Leaving out any pictures, print the entries that follow exactly as they stand.

---- Listed entries

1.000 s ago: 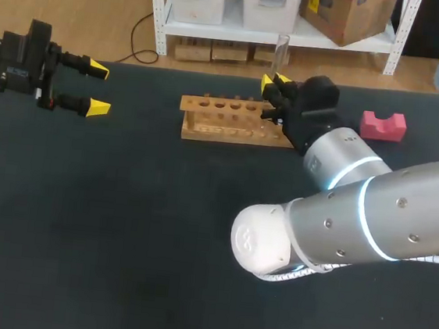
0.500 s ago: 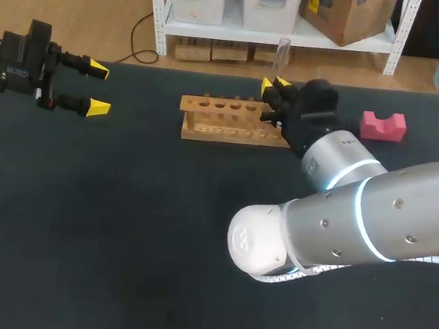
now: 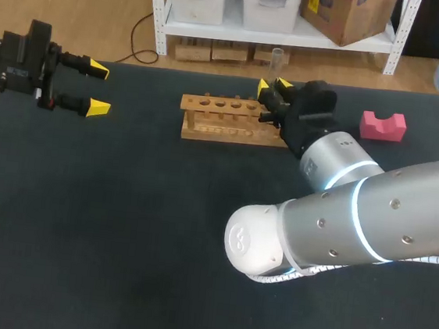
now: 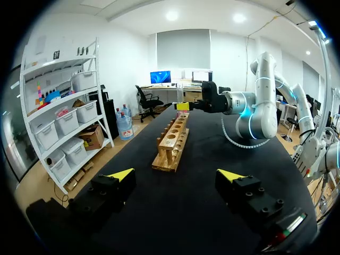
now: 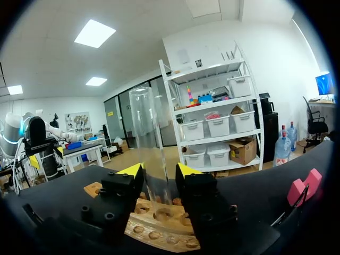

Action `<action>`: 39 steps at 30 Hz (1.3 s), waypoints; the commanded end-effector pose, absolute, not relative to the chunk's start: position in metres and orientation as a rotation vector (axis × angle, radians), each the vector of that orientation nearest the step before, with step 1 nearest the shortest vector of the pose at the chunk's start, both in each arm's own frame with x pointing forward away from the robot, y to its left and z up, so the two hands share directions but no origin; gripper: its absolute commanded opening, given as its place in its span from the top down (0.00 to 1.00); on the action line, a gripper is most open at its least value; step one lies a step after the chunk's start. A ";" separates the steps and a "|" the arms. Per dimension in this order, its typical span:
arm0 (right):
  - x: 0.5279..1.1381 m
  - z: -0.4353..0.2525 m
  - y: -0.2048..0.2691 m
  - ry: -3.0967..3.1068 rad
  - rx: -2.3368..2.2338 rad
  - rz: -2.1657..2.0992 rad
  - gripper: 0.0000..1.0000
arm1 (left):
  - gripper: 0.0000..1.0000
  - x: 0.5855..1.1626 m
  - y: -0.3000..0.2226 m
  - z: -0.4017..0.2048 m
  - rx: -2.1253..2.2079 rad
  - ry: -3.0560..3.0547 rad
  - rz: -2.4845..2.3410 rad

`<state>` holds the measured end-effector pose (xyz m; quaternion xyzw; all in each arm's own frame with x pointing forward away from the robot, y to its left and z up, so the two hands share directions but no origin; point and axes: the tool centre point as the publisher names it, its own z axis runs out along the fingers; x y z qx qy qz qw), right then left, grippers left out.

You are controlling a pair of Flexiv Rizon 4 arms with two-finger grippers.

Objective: Grasp the test tube, adjust it, and insert it.

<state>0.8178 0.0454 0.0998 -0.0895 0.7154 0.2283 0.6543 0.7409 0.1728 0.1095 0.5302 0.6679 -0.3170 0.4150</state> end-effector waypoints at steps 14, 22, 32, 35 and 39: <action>0.796 0.116 0.034 1.670 -0.254 0.509 0.00 | 0.00 0.741 0.174 0.108 1.332 1.672 -0.798; 0.774 0.126 0.017 1.704 -0.296 0.503 0.00 | 0.00 0.741 0.174 0.108 1.332 1.672 -0.798; 0.759 0.123 -0.001 1.827 -0.323 0.593 0.00 | 0.00 0.741 0.174 0.108 1.332 1.672 -0.798; 0.756 0.121 -0.004 1.864 -0.330 0.589 0.00 | 0.00 0.741 0.174 0.108 1.332 1.672 -0.798; 0.755 0.122 -0.004 1.880 -0.342 0.585 0.00 | 0.00 0.741 0.174 0.108 1.332 1.672 -0.798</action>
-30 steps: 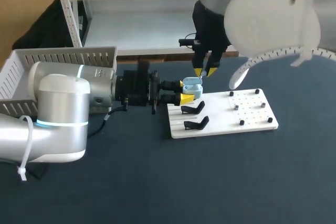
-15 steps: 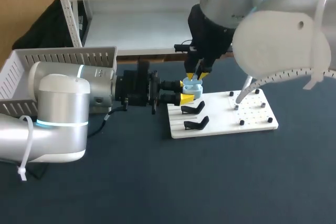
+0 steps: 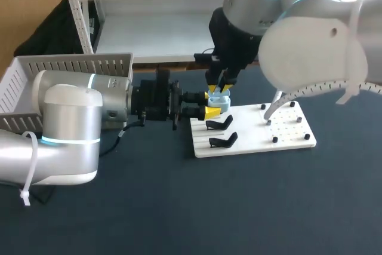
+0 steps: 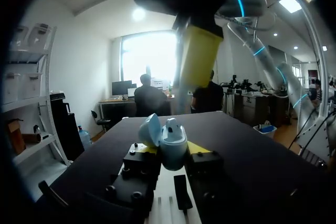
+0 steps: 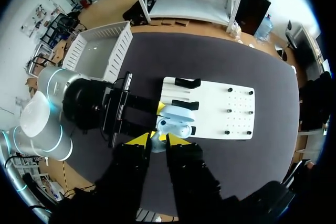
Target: Pick up each earbud case from the left stands, insert the matching earbuds, close the lid, and place the case in the box.
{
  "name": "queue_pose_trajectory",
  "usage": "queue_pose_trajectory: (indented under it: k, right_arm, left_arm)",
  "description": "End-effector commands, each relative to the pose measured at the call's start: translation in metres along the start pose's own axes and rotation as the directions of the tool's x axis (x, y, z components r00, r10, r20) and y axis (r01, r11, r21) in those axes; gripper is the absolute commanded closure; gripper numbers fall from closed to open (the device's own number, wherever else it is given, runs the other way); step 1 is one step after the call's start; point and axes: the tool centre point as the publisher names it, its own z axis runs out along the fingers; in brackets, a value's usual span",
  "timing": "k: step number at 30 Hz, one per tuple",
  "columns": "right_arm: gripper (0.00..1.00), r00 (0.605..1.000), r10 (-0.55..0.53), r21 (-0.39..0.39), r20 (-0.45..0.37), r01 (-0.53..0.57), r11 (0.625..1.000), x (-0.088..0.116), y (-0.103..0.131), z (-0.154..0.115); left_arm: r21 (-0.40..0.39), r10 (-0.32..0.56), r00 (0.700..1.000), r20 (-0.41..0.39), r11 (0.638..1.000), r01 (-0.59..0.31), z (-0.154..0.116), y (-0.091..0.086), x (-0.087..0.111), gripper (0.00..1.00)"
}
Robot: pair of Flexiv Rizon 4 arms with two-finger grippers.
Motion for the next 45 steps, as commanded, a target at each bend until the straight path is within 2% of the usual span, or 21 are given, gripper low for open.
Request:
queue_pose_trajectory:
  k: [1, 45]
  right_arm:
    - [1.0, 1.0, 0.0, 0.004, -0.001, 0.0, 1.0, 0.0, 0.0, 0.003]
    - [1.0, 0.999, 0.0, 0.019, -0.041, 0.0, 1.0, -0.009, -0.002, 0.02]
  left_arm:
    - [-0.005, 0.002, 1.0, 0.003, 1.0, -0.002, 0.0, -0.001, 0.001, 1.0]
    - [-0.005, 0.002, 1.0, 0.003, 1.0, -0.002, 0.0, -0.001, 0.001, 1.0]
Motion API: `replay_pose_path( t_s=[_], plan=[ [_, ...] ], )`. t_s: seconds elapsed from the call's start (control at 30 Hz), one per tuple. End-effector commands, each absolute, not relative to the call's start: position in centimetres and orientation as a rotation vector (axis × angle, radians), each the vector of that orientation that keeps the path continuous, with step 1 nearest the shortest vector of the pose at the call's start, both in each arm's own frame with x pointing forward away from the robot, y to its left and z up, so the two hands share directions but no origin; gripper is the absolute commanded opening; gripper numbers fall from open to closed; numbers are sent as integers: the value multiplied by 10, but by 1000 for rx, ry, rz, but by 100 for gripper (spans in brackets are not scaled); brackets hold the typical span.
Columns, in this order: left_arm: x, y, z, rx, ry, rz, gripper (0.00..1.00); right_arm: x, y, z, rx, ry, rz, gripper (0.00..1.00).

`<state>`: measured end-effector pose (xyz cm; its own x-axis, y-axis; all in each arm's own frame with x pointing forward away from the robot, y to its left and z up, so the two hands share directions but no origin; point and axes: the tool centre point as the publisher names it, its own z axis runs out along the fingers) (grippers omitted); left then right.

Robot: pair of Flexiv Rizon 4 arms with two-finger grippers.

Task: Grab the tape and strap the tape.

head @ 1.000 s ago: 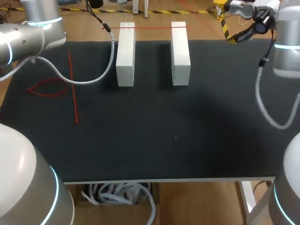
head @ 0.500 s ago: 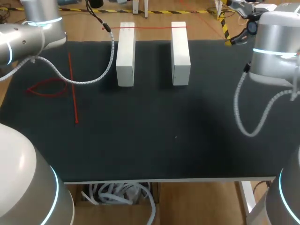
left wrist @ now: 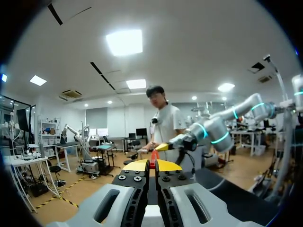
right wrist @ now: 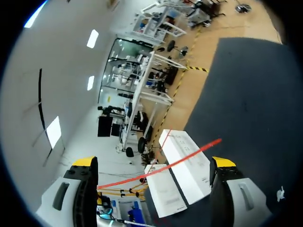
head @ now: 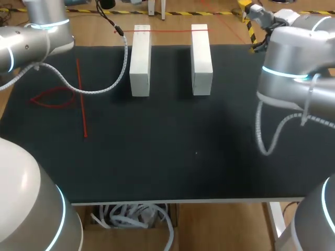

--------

▶ Solution for this task:
1.000 s ago: 
0.500 s ago: 
now: 
now: 
now: 

Action `<action>`: 39 steps at 30 Hz (1.3 s), waypoints; the commanded end-effector pose, absolute, not relative to the chunk's start: position in metres and orientation as a rotation vector (axis × angle, radians), each the vector of that orientation nearest the step before, with step 1 nearest the shortest vector of the pose at the chunk's start, both in each arm's own frame with x pointing forward away from the robot, y to its left and z up, so the two hands share directions but no origin; gripper: its absolute commanded opening, given as its place in its span from the top down (0.00 to 1.00); on the action line, a gripper is most open at its least value; step one lies a step after the chunk's start. A ";" separates the steps and a "|" the arms. Per dimension in this order, its typical span:
arm0 (right):
  - x: 0.5279..1.1381 m
  - z: -0.4353..0.2525 m
  - y: -0.2048..0.2691 m
  - ry: -3.0967..3.1068 rad
  - rx: -2.3368..2.2338 rad
  - rz: -2.1657..2.0992 rad
  - gripper: 0.0000..1.0000
arm1 (left):
  - gripper: 0.0000..1.0000
  - x: 0.5855..1.1626 m
  - y: -0.3000..0.2226 m
  - z: -0.4017..0.2048 m
  - rx: -2.1253..2.2079 rad
  - ry: -3.0560..3.0547 rad
  - rz: -2.4845..2.3410 rad

`<state>` holds the measured end-effector pose (xyz m; quaternion xyzw; all in each arm's own frame with x pointing forward away from the robot, y to its left and z up, so the two hands share directions but no origin; point and axes: the tool centre point as the publisher names it, its own z axis runs out along the fingers; x y z qx qy qz qw), right then left, grippers left out.

You are controlling a pair of Flexiv Rizon 4 arms with two-finger grippers.

Objective: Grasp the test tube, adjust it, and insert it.

<state>0.8178 0.0454 0.0998 -0.0895 0.7154 0.2283 0.6543 0.7409 0.1728 0.1095 0.5302 0.6679 -0.3170 0.4150</state> end-effector waypoints at steps 14, 22, 32, 35 and 39: <action>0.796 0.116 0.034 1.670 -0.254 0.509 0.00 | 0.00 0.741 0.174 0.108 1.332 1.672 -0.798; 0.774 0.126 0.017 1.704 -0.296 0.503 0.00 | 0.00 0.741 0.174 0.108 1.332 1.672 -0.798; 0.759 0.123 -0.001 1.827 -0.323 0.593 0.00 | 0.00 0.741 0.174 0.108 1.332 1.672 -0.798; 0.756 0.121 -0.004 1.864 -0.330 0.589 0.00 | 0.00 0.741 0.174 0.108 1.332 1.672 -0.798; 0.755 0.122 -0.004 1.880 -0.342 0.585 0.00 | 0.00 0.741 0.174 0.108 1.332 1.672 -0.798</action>
-30 steps: 
-15 steps: 
+0 steps: 
+0 steps: 
+0 steps: 
Target: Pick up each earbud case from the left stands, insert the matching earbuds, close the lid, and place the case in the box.
{
  "name": "queue_pose_trajectory",
  "usage": "queue_pose_trajectory: (indented under it: k, right_arm, left_arm)",
  "description": "End-effector commands, each relative to the pose measured at the call's start: translation in metres along the start pose's own axes and rotation as the directions of the tool's x axis (x, y, z components r00, r10, r20) and y axis (r01, r11, r21) in those axes; gripper is the absolute commanded closure; gripper numbers fall from closed to open (the device's own number, wherever else it is given, runs the other way); step 1 is one step after the call's start; point and axes: the tool centre point as the publisher names it, its own z axis runs out along the fingers; in brackets, a value's usual span",
  "timing": "k: step number at 30 Hz, one per tuple",
  "columns": "right_arm: gripper (0.00..1.00), r00 (0.605..1.000), r10 (-0.55..0.53), r21 (-0.39..0.39), r20 (-0.45..0.37), r01 (-0.53..0.57), r11 (0.625..1.000), x (-0.088..0.116), y (-0.103..0.131), z (-0.154..0.115); left_arm: r21 (-0.40..0.39), r10 (-0.32..0.56), r00 (0.700..1.000), r20 (-0.41..0.39), r11 (0.638..1.000), r01 (-0.59..0.31), z (-0.154..0.116), y (-0.091..0.086), x (-0.087..0.111), gripper (0.00..1.00)"
}
Robot: pair of Flexiv Rizon 4 arms with two-finger grippers.
Motion for the next 45 steps, as commanded, a target at each bend until the straight path is within 2% of the usual span, or 21 are given, gripper low for open.
Request:
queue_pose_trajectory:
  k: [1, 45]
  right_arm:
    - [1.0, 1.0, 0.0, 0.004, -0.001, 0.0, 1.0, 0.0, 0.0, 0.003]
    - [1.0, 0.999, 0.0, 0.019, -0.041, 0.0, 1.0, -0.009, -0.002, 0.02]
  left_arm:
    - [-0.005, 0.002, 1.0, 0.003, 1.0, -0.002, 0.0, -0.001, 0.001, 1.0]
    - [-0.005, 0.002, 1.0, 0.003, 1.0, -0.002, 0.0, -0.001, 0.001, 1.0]
Motion API: `replay_pose_path( t_s=[_], plan=[ [_, ...] ], )`. t_s: seconds elapsed from the call's start (control at 30 Hz), one per tuple. End-effector commands, each absolute, not relative to the call's start: position in centimetres and orientation as a rotation vector (axis × angle, radians), each the vector of that orientation that keeps the path continuous, with step 1 nearest the shortest vector of the pose at the call's start, both in each arm's own frame with x pointing forward away from the robot, y to its left and z up, so the two hands share directions but no origin; gripper is the absolute commanded opening; gripper numbers fall from open to closed; numbers are sent as integers: the value multiplied by 10, but by 1000 for rx, ry, rz, but by 100 for gripper (spans in brackets are not scaled); brackets hold the typical span.
Columns, in this order: left_arm: x, y, z, rx, ry, rz, gripper (0.00..1.00); right_arm: x, y, z, rx, ry, rz, gripper (0.00..1.00).

`<state>`: measured end-effector pose (xyz cm; its own x-axis, y-axis; all in each arm's own frame with x pointing forward away from the robot, y to its left and z up, so the two hands share directions but no origin; point and axes: the tool centre point as the publisher names it, its own z axis runs out along the fingers) (grippers omitted); left then right.

Robot: pair of Flexiv Rizon 4 arms with two-finger grippers.

Task: Grab the tape and strap the tape.

head @ 1.000 s ago: 
head @ 0.500 s ago: 
left wrist @ now: 
right wrist @ now: 
head @ now: 

The answer given here is complete.